Basic Particles of Matter

• Atoms: The smallest unit of matter retaining element properties. Made of protons, neutrons, and electrons.
• Elements: Pure substances of one atom type identified by atomic number (protons), found on the periodic table with chemical symbols (e.g., Oxygen, Hydrogen, Nitrogen).
• Molecules: Two or more atoms bonded together.
• Compounds: Formed when two or more different elements bond, all compounds are molecules but not all molecules are compounds (e.g., water, carbon dioxide).
• Matter: Anything that occupies space and has mass.

The Atom

• Bohr model resembles a solar system, with negatively charged electrons orbiting a dense nucleus.
• Nucleus contains positively charged protons and neutral neutrons.
• Quantum mechanics expanded understanding of atoms with orbital theory; existence of electron clouds.
• Atoms are mostly empty space.
• Mass of a proton and neutron is 1 atomic mass unit (amu).
• Electrons have no mass (0 amu).
• Atomic number = number of protons. This determines the atom's identity and arrangement on the periodic table.
• Atomic mass = sum of protons and neutrons.

Isotopes

• Isotopes are versions of atoms of the same element but have different numbers of neutrons.
• Different isotopes have different atomic masses.
• Some isotopes are stable, while others are radioactive and unstable.
• Radioactive isotopes have biological applications, like carbon dating for fossils, nuclear medicine, radioactive tracers, and radiotherapy.

Chemical Bonds

• Chemical bond: an attraction between atoms that holds them together
• Types of bonds:
  • Ionic bonds: complete electron transfer between atoms, forming ions.
  • Covalent bonds: atoms share electrons (polar and nonpolar- in polar covalent, electrons are shared unevenly).
  • Hydrogen bonds: weak attractions between a partially positive hydrogen atom and a partially negative atom (Oxygen or Nitrogen) in another molecule.
• Electronegativity: the ability of an atom to attract electrons. Higher electronegativity = greater ability to attract electrons.

Chemical Reactions

• Chemical reaction: atoms in compounds rearranging to form new substances with new properties.
• Evidence of a chemical reaction: Heat production, color changes, precipitate formation, gas production.
• Types of reactions:
  • Exergonic: releases energy/ spontaneous (e.g., cellular respiration).
  • Endergonic: requires energy (e.g., muscle growth).
• Metabolism: The sum of all chemical processes in organisms including both catabolic and anabolic pathways (catabolism: breaking down and anabolism: building up)
• ATP: The primary energy currency used in cells (Adenosine triphosphate), involved in energy coupling.

Importance of Water

• Water is polar, allowing hydrogen bonding between water molecules. This unique characteristic gives water many special properties (such as cohesion, adhesion, a good solvent, reactivity, high specific heat, lubrication).
• Hydrophilic compounds dissolve in water.
• Hydrophobic compounds do not dissolve in water.
• Water's cohesion and adhesion are important for many biological processes.
• Water’s high specific heat helps to regulate temperature in organisms.

Acids & Bases

• Water dissociation: Water spontaneously breaks down into H⁺ and OH⁻ ions in a solution.
• Acids: Substances that release H⁺ ions when in water.
• Bases: Substances that accept H⁺ ions when in water.
• pH Scale: 0 to 14 scale measuring the concentration of H⁺ and OH⁻ ions in a solution (0-7 acidic, 7 neutral, 7-14 basic)
• Buffers: Solutions that resist changes in pH.

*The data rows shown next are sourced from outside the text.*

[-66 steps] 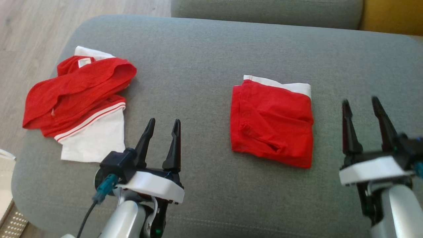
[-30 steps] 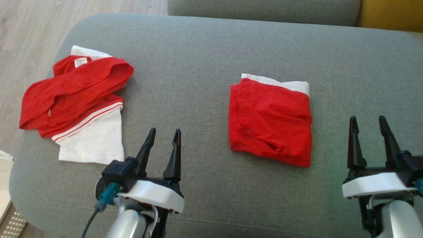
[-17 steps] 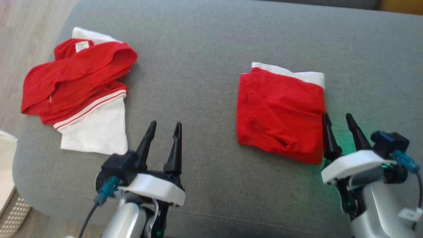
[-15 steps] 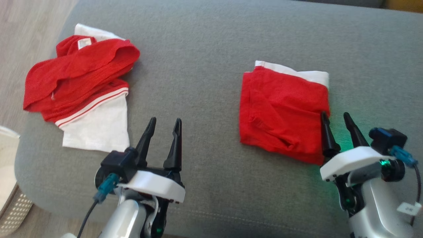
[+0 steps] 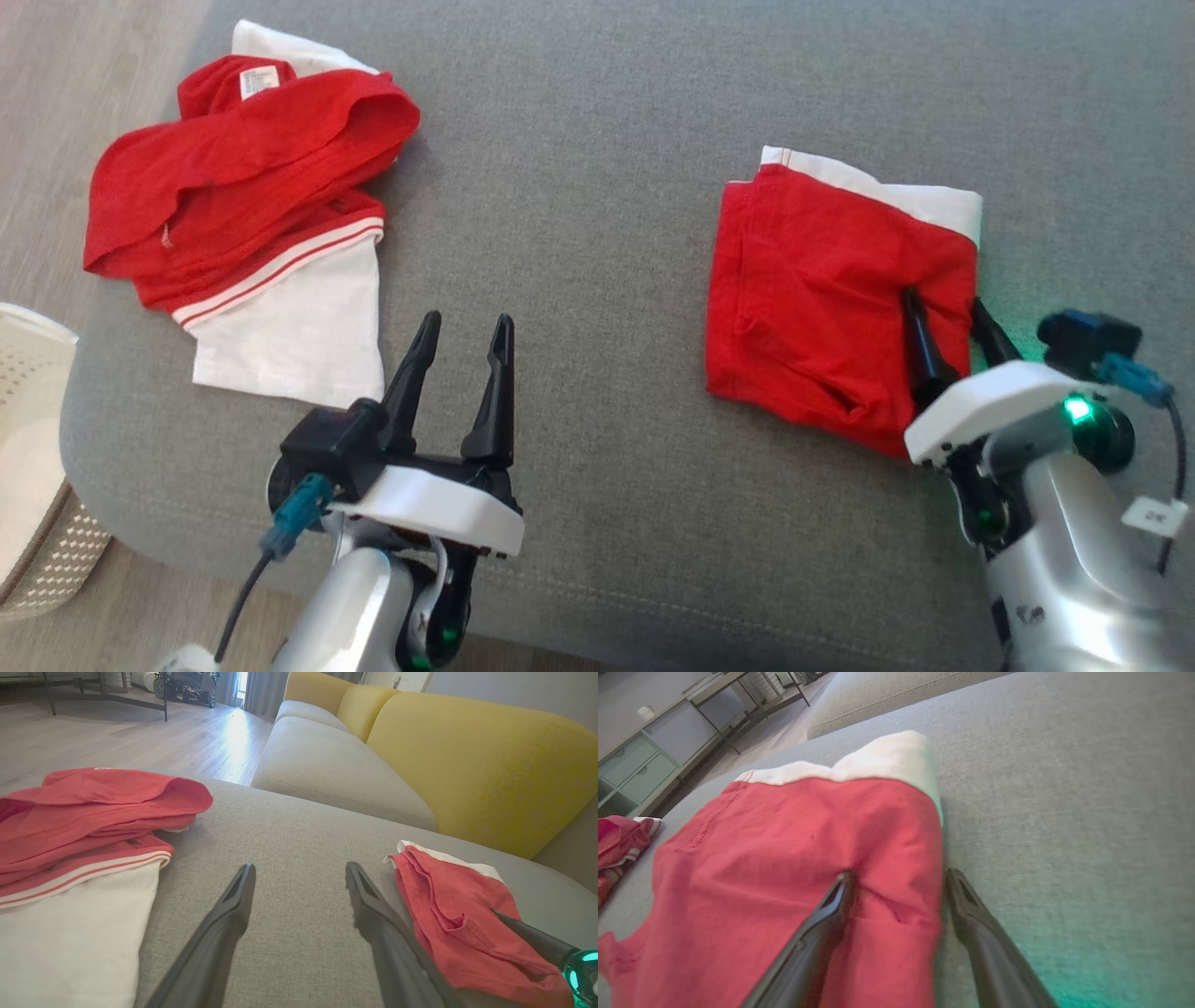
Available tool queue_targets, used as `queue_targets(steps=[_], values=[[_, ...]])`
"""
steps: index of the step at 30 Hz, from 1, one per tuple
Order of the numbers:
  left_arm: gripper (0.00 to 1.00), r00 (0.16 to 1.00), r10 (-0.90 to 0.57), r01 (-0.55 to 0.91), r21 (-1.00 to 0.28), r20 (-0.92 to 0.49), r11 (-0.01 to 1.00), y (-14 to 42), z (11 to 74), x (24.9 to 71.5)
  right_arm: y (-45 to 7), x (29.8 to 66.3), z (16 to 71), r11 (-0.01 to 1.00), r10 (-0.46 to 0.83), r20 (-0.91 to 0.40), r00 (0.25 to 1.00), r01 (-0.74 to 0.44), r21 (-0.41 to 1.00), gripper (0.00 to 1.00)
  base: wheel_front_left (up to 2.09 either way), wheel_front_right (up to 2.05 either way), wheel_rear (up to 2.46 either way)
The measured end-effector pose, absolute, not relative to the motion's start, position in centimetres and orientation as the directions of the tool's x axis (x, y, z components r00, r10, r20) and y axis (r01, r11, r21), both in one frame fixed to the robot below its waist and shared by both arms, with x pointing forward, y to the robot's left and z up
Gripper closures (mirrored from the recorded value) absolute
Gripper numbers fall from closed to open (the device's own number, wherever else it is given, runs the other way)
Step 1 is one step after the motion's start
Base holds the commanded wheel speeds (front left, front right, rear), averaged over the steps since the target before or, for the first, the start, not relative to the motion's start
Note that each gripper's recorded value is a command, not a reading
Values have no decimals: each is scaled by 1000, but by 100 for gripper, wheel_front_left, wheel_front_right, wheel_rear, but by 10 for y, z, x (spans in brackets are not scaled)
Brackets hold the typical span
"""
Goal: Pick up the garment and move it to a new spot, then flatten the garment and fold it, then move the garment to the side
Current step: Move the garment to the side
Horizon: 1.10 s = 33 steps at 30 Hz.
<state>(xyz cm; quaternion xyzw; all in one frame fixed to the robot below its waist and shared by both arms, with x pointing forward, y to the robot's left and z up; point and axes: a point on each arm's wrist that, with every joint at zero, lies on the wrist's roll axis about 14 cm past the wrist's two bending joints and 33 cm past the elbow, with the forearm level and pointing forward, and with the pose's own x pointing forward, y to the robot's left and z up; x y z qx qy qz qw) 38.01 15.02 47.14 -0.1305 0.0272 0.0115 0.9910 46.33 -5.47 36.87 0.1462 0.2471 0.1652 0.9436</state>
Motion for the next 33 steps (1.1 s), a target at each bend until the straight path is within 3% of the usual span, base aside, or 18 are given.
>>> queue_targets(steps=[1,2,16,24,33], values=[[0,998,16,-30,-257,-57,966,150,471,381,-52,465,369,899,392,-416,820,-247,360,88,0,0,0],[0,998,16,-30,-257,-57,966,150,471,382,-49,467,369,897,402,-415,816,-261,355,100,0,0,0],[0,998,-51,38,-270,-42,962,130,472,399,-73,476,372,884,442,-448,778,-464,66,100,0,0,0],[0,990,-143,135,-259,-11,956,104,472,429,-151,514,392,907,319,-461,828,-407,-103,100,0,0,0],[0,970,-243,240,-259,20,935,74,466,460,-232,526,394,941,166,-495,853,-287,-179,100,0,0,0]])
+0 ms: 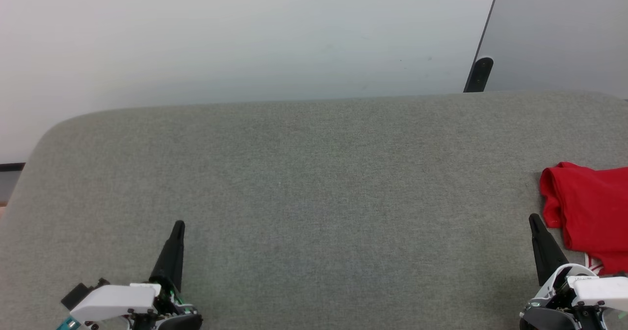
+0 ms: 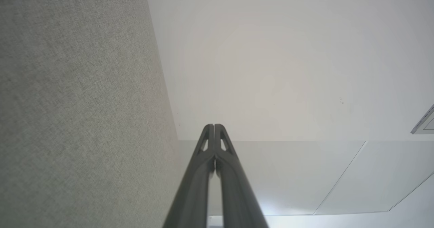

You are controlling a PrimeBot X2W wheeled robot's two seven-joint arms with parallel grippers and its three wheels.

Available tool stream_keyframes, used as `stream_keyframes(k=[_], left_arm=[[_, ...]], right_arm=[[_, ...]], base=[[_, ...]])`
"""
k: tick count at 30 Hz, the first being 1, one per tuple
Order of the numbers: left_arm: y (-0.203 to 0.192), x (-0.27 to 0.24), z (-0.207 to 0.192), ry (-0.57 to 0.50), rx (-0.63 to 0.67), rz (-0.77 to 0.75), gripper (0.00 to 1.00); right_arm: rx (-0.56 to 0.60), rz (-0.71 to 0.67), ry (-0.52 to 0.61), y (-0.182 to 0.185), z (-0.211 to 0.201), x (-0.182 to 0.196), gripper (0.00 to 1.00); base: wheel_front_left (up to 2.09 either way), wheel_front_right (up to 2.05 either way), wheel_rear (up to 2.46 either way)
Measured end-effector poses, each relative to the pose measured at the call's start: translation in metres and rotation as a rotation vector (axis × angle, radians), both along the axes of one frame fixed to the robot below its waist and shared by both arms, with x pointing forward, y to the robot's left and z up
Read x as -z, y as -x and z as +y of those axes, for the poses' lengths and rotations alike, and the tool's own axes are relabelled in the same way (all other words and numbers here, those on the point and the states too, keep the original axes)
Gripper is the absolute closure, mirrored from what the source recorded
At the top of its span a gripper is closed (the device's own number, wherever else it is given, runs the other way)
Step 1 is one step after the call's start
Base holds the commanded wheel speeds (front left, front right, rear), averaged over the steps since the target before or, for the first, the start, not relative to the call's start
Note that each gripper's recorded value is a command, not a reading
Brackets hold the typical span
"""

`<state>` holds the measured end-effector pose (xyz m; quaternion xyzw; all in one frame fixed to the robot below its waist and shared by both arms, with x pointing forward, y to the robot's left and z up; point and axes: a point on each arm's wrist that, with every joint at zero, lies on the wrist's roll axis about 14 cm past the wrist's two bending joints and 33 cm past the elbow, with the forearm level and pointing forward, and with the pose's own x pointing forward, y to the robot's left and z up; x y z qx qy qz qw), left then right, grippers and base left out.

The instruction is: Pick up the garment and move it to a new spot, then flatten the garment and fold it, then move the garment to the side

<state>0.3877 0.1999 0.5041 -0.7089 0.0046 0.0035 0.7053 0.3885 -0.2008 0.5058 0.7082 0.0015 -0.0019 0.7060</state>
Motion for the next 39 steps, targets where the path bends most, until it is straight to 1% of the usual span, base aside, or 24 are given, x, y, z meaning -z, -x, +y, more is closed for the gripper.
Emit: stream_keyframes(k=[39], left_arm=[[0.0,0.0,0.0002,0.0,-0.001,0.0,1.0]], right_arm=[[0.0,0.0,0.0,0.0,-0.0001,0.0,1.0]], base=[[0.0,0.0,0.0]])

Introduction to Biomolecules

• Major macromolecules:
  • Lipids: create cell membranes and store long-term energy.
  • Nucleic acids: encode and transmit genetic information.
  • Carbohydrates: provide energy.
  • Proteins: have many functions including pores/pumps for transport and enzymes that speed up reactions.
• Monomers are the single units from which polymers are constructed.

Assignment #2: Atoms, Chemical Bonds, and Reactions

• Questions regarding identifying compounds, calculating the number of subatomic particles for various elements, drawing models of water interacting with hydrogen bonds, and identifying likely polar covalent compounds from structural formulas.